_GIVEN RECORDS_.
○ ○ ○ ○ ○

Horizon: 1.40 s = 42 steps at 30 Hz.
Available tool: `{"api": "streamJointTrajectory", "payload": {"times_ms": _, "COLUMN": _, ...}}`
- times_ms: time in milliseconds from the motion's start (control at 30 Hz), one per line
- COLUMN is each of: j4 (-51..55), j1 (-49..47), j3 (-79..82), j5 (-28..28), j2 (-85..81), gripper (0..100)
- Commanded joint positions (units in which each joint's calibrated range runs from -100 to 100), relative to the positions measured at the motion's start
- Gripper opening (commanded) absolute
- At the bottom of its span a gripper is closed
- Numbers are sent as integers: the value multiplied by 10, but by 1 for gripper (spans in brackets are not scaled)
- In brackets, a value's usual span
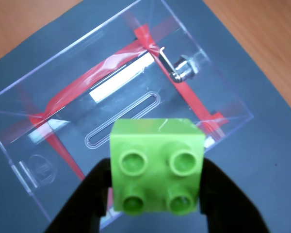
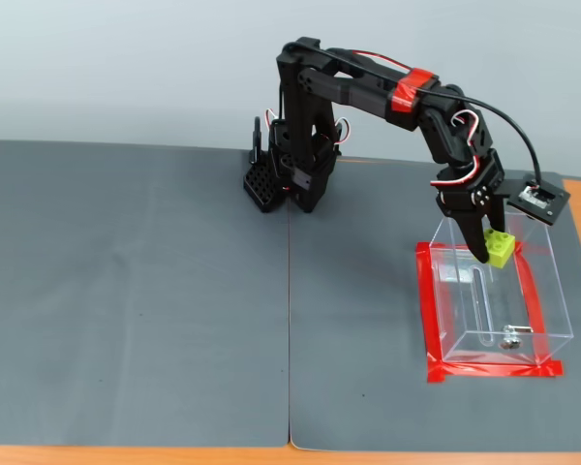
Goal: Pick the green lego block and place it into the transparent box
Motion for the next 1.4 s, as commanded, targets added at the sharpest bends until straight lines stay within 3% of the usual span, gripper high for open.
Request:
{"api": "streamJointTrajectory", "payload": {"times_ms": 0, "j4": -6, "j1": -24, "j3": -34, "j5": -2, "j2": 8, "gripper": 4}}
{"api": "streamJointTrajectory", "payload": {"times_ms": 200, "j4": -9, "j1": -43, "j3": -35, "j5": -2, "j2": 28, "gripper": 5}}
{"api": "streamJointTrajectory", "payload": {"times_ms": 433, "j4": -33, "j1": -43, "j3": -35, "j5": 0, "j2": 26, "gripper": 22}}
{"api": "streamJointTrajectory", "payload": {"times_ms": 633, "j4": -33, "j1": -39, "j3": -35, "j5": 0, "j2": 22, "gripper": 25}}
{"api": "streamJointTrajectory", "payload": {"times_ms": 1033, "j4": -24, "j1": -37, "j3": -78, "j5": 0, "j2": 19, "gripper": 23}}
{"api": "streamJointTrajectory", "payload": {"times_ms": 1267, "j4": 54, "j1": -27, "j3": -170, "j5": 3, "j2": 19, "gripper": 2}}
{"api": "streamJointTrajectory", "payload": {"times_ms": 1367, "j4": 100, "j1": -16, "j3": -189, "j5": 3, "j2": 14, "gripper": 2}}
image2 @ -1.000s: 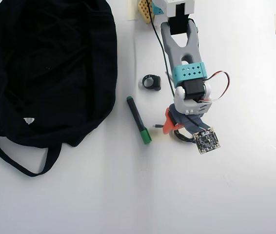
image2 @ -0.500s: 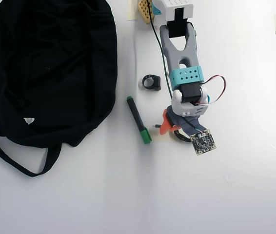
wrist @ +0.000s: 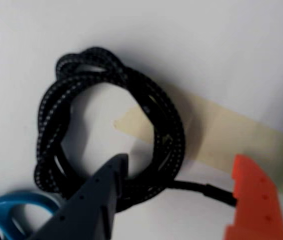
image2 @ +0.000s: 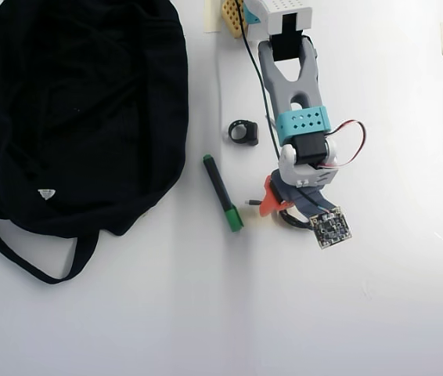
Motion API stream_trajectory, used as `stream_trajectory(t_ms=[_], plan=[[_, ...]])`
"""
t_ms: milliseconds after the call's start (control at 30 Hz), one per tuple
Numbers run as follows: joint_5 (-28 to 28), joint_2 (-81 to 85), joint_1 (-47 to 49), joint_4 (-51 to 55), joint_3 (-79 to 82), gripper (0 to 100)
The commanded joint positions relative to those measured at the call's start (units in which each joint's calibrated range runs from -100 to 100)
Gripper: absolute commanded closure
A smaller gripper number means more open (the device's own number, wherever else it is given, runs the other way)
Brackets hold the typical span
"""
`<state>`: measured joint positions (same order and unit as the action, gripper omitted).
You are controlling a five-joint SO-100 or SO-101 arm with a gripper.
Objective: Put the cable into the black bag
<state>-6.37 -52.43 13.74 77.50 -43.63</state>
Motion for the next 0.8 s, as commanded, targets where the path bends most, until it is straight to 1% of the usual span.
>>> stream_trajectory(t_ms=[0,767], plan=[[0.13,0.81,0.4,-0.84,-2.37,73],[-0.02,-0.52,0.4,-0.93,-2.37,73]])
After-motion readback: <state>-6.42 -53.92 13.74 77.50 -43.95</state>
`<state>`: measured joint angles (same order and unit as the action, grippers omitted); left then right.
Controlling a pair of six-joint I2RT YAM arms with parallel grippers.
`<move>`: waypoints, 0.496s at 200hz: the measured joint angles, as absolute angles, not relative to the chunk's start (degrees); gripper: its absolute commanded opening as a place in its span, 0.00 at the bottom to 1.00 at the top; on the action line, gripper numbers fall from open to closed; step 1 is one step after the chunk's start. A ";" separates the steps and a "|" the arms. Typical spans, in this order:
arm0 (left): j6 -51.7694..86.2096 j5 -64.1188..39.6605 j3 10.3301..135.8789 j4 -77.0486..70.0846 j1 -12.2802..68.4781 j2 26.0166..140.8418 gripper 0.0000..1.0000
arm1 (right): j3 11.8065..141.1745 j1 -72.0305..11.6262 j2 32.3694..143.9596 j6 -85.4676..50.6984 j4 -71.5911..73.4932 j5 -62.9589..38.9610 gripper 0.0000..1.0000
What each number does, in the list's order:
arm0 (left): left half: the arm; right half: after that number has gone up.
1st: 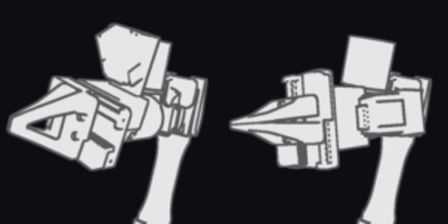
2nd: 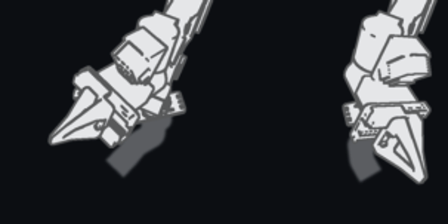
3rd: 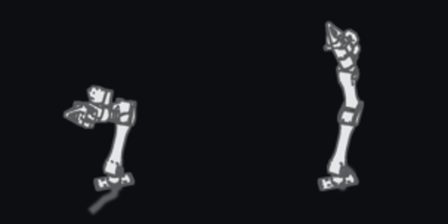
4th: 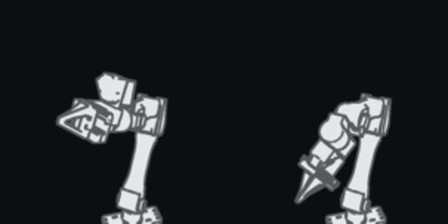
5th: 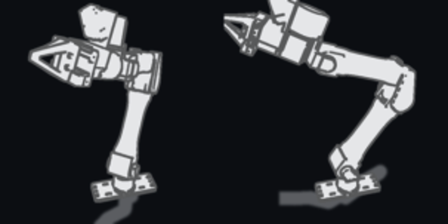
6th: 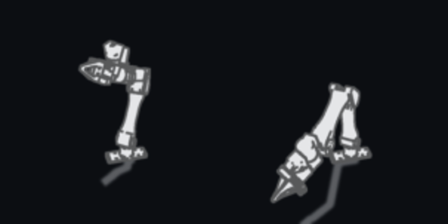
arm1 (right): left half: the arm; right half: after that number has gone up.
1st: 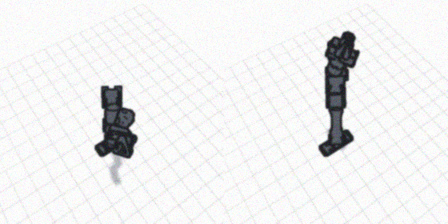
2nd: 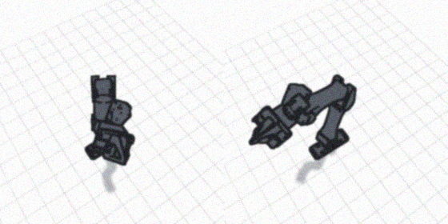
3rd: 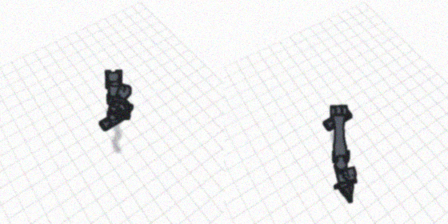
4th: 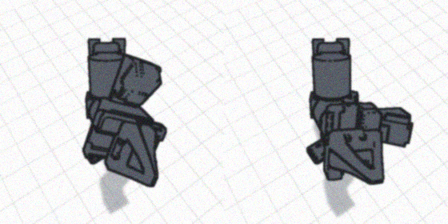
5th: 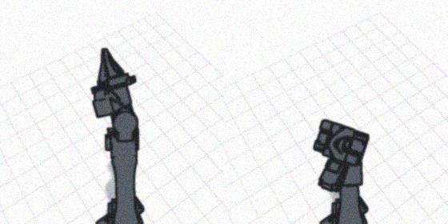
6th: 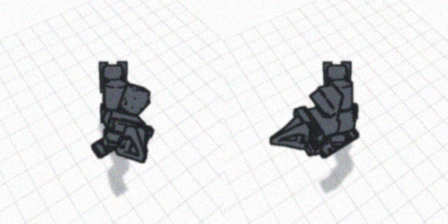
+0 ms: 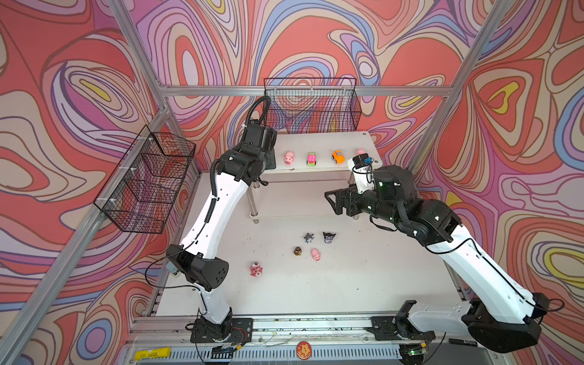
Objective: Organize plastic toys on shelves
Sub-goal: Place the plastic toy on the shelf.
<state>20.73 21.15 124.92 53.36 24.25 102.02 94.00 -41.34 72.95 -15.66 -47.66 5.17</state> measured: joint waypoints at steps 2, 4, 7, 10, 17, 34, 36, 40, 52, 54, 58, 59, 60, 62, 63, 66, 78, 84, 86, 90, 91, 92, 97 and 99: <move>20.69 21.21 124.44 52.93 24.25 101.78 0.32 | 94.04 -41.34 73.03 -15.66 -47.70 5.19 0.98; 20.58 21.23 124.14 52.64 24.25 101.62 0.32 | 94.08 -41.34 73.14 -15.64 -47.77 5.21 0.98; 20.53 21.26 123.52 52.12 24.27 101.27 0.32 | 94.17 -41.34 73.28 -15.64 -47.88 5.26 0.99; 20.45 21.28 122.96 51.66 24.27 101.01 0.31 | 94.26 -41.34 73.41 -15.62 -47.99 5.30 0.98; 20.23 21.28 121.75 50.65 24.27 100.33 0.31 | 94.54 -41.34 73.71 -15.55 -48.18 5.39 0.98; 19.94 21.26 119.90 49.17 24.25 99.29 0.31 | 94.96 -41.32 74.06 -15.49 -48.25 5.65 0.98; 19.92 21.26 119.70 48.99 24.25 99.15 0.31 | 94.98 -41.32 74.06 -15.49 -48.25 5.69 0.98; 19.90 21.26 119.42 48.73 24.27 99.02 0.30 | 95.02 -41.32 74.06 -15.49 -48.29 5.76 0.99; 19.81 21.23 118.72 48.12 24.27 98.65 0.30 | 95.26 -41.32 74.06 -15.49 -48.45 5.93 0.98; 19.77 21.23 118.56 48.01 24.25 98.56 0.30 | 95.29 -41.32 74.06 -15.49 -48.45 5.98 0.98; 19.73 21.23 118.37 47.88 24.25 98.43 0.30 | 95.37 -41.32 74.06 -15.49 -48.45 6.00 0.98; 19.70 21.23 118.32 47.86 24.25 98.39 0.30 | 95.42 -41.32 74.06 -15.49 -48.45 6.02 0.98; 19.70 21.23 118.28 47.81 24.25 98.37 0.30 | 95.42 -41.32 74.06 -15.49 -48.45 6.02 0.98; 19.68 21.23 118.10 47.66 24.25 98.28 0.30 | 95.46 -41.32 74.06 -15.49 -48.45 6.07 0.99; 19.68 21.23 118.04 47.62 24.25 98.26 0.30 | 95.48 -41.32 74.06 -15.49 -48.45 6.07 0.98; 19.68 21.23 117.75 47.37 24.25 98.06 0.30 | 95.55 -41.32 74.06 -15.49 -48.45 6.09 0.98; 19.51 21.23 116.38 46.37 24.25 97.27 0.29 | 95.77 -41.32 74.06 -15.51 -48.45 6.20 0.98; 19.44 21.23 115.77 45.91 24.25 96.92 0.28 | 95.79 -41.32 74.06 -15.51 -48.45 6.22 0.98; 19.31 21.23 115.46 45.58 24.25 96.75 0.28 | 95.79 -41.32 74.06 -15.51 -48.45 6.20 0.98; 19.18 21.26 114.98 45.17 24.25 96.49 0.28 | 95.79 -41.32 74.06 -15.51 -48.45 6.20 0.98; 19.18 21.26 114.87 45.10 24.25 96.44 0.28 | 95.79 -41.32 74.06 -15.51 -48.45 6.20 0.98; 19.14 21.23 114.78 45.04 24.25 96.38 0.28 | 95.79 -41.32 74.06 -15.51 -48.47 6.20 0.98; 18.96 21.26 114.04 44.34 24.25 95.98 0.28 | 95.79 -41.32 74.06 -15.51 -48.47 6.20 0.98; 18.85 21.26 113.78 44.14 24.25 95.88 0.28 | 95.79 -41.32 74.06 -15.51 -48.47 6.22 0.98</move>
<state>18.85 21.26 113.78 44.14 24.25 95.88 95.79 -41.32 74.06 -15.51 -48.47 6.22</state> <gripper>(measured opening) 0.288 0.984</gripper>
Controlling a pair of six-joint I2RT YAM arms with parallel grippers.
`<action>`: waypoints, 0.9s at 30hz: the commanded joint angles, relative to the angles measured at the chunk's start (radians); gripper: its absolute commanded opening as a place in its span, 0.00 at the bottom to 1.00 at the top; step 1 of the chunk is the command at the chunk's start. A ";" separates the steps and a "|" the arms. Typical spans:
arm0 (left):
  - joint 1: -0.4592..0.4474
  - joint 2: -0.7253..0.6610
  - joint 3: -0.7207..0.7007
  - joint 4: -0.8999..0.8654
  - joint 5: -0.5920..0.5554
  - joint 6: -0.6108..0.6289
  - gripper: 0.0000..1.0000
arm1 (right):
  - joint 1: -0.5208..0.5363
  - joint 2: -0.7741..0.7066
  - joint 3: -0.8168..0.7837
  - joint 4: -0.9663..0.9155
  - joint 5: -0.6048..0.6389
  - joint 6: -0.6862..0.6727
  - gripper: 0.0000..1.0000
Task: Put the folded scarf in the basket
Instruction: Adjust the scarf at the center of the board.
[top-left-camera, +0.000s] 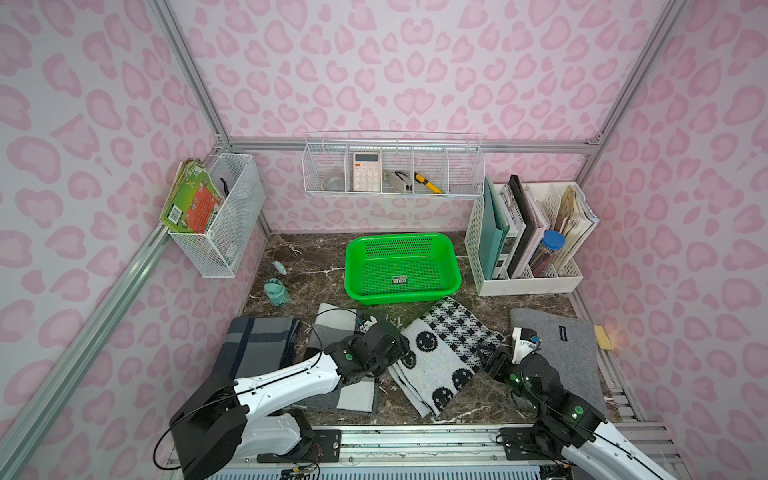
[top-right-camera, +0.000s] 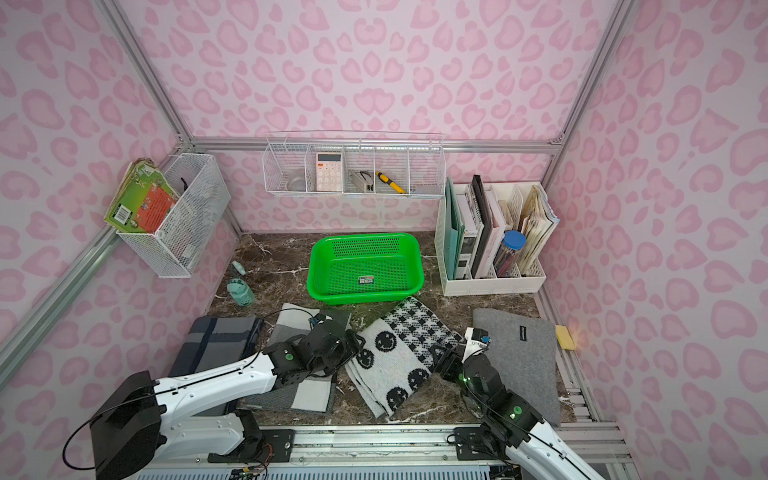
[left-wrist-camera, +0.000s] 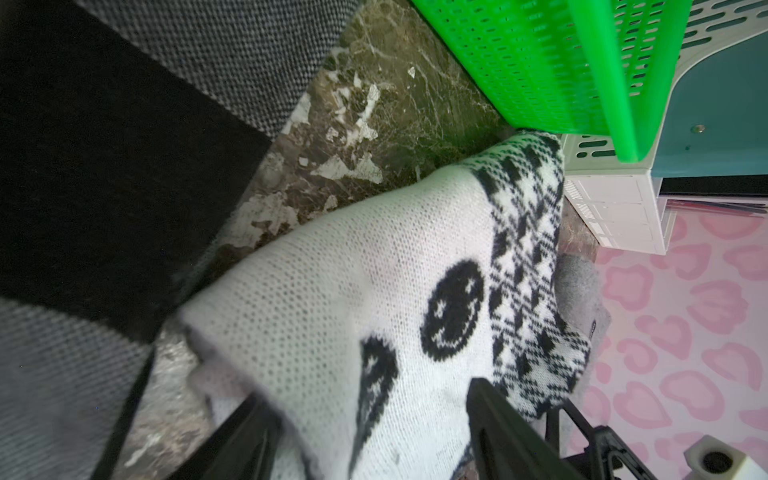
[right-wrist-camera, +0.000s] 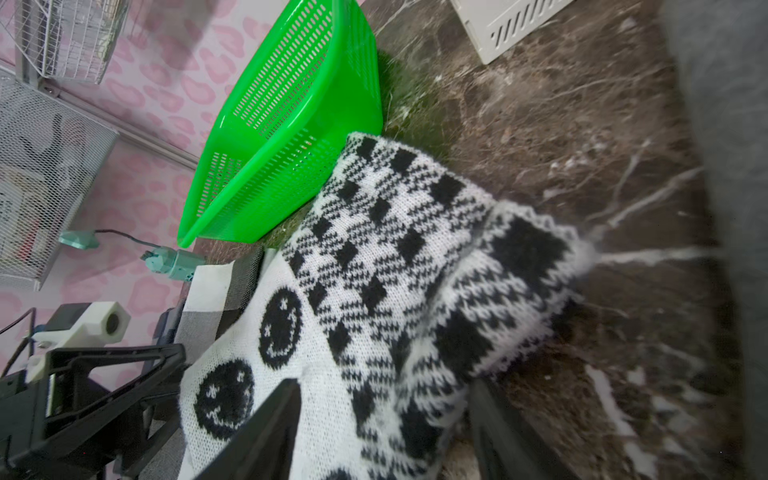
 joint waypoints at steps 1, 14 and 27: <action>0.002 -0.072 -0.023 -0.129 -0.047 0.015 0.76 | -0.011 0.015 0.037 -0.084 0.071 -0.044 0.74; -0.028 -0.393 -0.123 -0.247 0.031 -0.030 0.78 | -0.363 0.430 0.160 0.221 -0.235 -0.347 0.83; -0.118 -0.253 -0.172 -0.063 0.033 -0.081 0.76 | -0.365 0.896 0.255 0.406 -0.398 -0.396 0.67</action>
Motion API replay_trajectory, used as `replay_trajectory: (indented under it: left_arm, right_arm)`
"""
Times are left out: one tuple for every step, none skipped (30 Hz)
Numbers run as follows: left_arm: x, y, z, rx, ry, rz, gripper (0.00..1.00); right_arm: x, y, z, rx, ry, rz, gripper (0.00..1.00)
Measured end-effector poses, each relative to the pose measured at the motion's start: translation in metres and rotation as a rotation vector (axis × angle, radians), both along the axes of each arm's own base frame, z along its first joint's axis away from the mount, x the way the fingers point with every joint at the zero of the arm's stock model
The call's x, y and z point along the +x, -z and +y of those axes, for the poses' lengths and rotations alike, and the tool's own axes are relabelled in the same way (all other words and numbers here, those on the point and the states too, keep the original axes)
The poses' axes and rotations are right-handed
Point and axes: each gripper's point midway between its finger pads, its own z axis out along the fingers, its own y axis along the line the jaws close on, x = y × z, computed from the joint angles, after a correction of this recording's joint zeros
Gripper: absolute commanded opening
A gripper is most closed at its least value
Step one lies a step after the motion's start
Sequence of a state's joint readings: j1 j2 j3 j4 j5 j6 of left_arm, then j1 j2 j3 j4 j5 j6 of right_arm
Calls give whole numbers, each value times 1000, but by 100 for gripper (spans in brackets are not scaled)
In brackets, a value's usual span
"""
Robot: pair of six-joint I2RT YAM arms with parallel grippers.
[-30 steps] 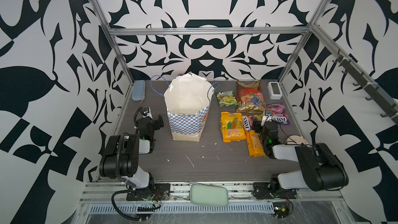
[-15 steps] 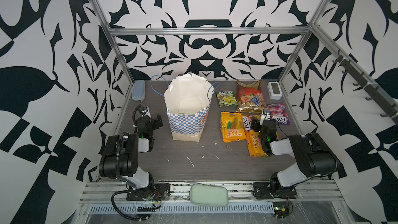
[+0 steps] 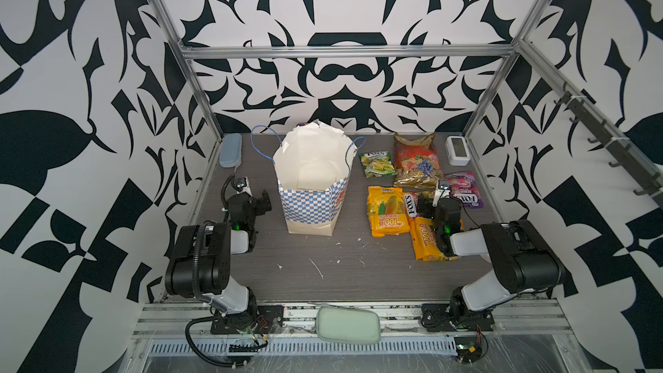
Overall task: Take the snacks out of the paper bag
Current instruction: Reset both arms
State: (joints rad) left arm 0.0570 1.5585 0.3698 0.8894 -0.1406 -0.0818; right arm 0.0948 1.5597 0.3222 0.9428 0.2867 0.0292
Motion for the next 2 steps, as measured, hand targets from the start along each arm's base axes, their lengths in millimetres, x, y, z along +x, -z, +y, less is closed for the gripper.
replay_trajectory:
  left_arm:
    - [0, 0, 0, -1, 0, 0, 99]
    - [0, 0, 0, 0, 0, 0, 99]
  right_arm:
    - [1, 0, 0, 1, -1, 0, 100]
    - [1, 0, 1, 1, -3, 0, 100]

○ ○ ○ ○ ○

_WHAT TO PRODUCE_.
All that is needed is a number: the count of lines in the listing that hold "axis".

_RESULT_.
2